They were all out there! Chris sighed. “I’m awake,” he yelled—at least that was the intention. It came out more of a rusty creak.

“Y’ woke ‘im up,” Vin said, simultaneously with Buck and Ezra. Whether they were all blaming JD or each other Chris didn’t know. He glared at them impartially as they came in, softening it only for Josiah, who appeared a minute later, having evidently had the sense to go along to the kitchen and pour a cup of coffee.

“You’re looking better,” Buck said. Chris didn’t know if that was because he looked less tired, pale or whatever, or just that Buck found the glare reassuring.

“Time?” he asked, after a mouthful of coffee had cleared his throat.

“It’s half past nine,” JD said. “Nathan said to let you sleep.”

Half past nine wasn’t so bad, surely, it must have been late afternoon before they left the hospital. Vin caught his eye and jerked his head at the window. Thin, cold sunlight… Shit. Half past nine in the morning. No wonder he felt empty…

“Out, all of you,” he said. “And the bathroom better be free.”

Vin and Ezra both moved slightly, a glance at each other, relieved surprise. Chris realised both sentences had come out almost unforced. The others wouldn’t realise how big an improvement that was, thank goodness. He drained the coffee. Not one of them had left.

He didn’t try for polysyllables, but it wasn’t too hard to manage a few more words. “I want to shower and eat before Nate’s here.”

He distinctly heard footsteps outside the bathroom door before he got into the shower—Buck’s he thought, though Vin and Ezra might also be there, just sneakier.
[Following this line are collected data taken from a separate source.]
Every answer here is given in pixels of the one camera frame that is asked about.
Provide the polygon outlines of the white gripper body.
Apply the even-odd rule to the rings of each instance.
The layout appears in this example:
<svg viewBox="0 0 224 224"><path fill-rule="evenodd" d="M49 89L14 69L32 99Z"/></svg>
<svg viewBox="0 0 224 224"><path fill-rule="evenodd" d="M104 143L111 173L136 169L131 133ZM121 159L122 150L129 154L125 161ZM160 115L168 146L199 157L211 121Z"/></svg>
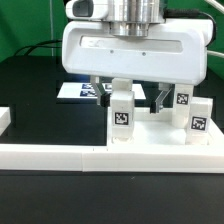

He took a lot of care not to drop the soap or shampoo—he really didn’t want his bathroom door shouldering off its hinges by anyone in a moment of overprotective paranoia.

And the fact his mind could even shape a couple of words like that showed how far he’d come, or that he’d been spending too much time in Ezra’s company.

The long, hot, peaceful shower seemed to wash away more than grime. He ached a bit, his face smarted in the heat, he could tell he was thinner and had lost some muscle, but he felt more like himself than he had since he first surfaced to Alderways white walls. He remembered the feeling of looking at his hands and seeing the hands of a stranger. Even now it had the power to speed up his breathing and heart rate.

But it was over. Over more finally than he could ever have hoped for, thanks to the old man’s final, violent action. They’d damaged him, but they’d not broken him, not beyond mending.

He looked at the scar on his thumb, and remembered when he and some other kids had run their go-kart into a neighbours fence, demolishing both and running away limping and bloody before he could recognise them and call their parents. Trivial, but recalling it was part of taking back what he’d lost.

He’d found clean jeans and shirts, everything as he kept it even after all these months. His team had refused to move on; he saw signs of it all around the ranch. He dressed, combed his damp hair, and the familiar movement made him aware of another loss he hadn’t even thought of until now.

The bastards had taken his wedding ring.

The realisation would have sent a wave of shattering fury over him even a day earlier, but now he could accept, even control the pain and the anger. He stood there, fists clenched, fighting not to allow them even this small victory. The ring had been precious, but it was only a symbol. Back here at the ranch everything spoke to him of Sarah—her smile, the scent of her hair, her voice calling Adam in from the yard. They hadn’t been able to take from him the things which mattered most.

He waited until he was sure his face wouldn’t show anything of this before he left the bathroom. As he opened the door, he glimpsed Buck just disappearing around the corner of the hallway, warned not quite in time by the sound of the lock turning. He could hear JD there, too, asking in a misjudged whisper, “Is he okay?” Josiah, thankfully, seemed to have focused his concern more usefully, by cooking a large breakfast. Vin and Ezra came in from outside as Chris sat down to it, so they evidently hadn’t been part of the hallway surveillance team, but there was something just a little too casual and unconcerned in their manner.

The yard should be hard and dry after the cold weather, except under the bathroom window, where Chris had been planning to fix the leaky hose bib for years. He leaned over and looked pointedly at the traces of mud on their shoes. Ezra’s air of innocence notched up a level, to practically cherubic. Vin met Chris’s eyes with just a trace of defiance—’got a right t’ worry’ that look said.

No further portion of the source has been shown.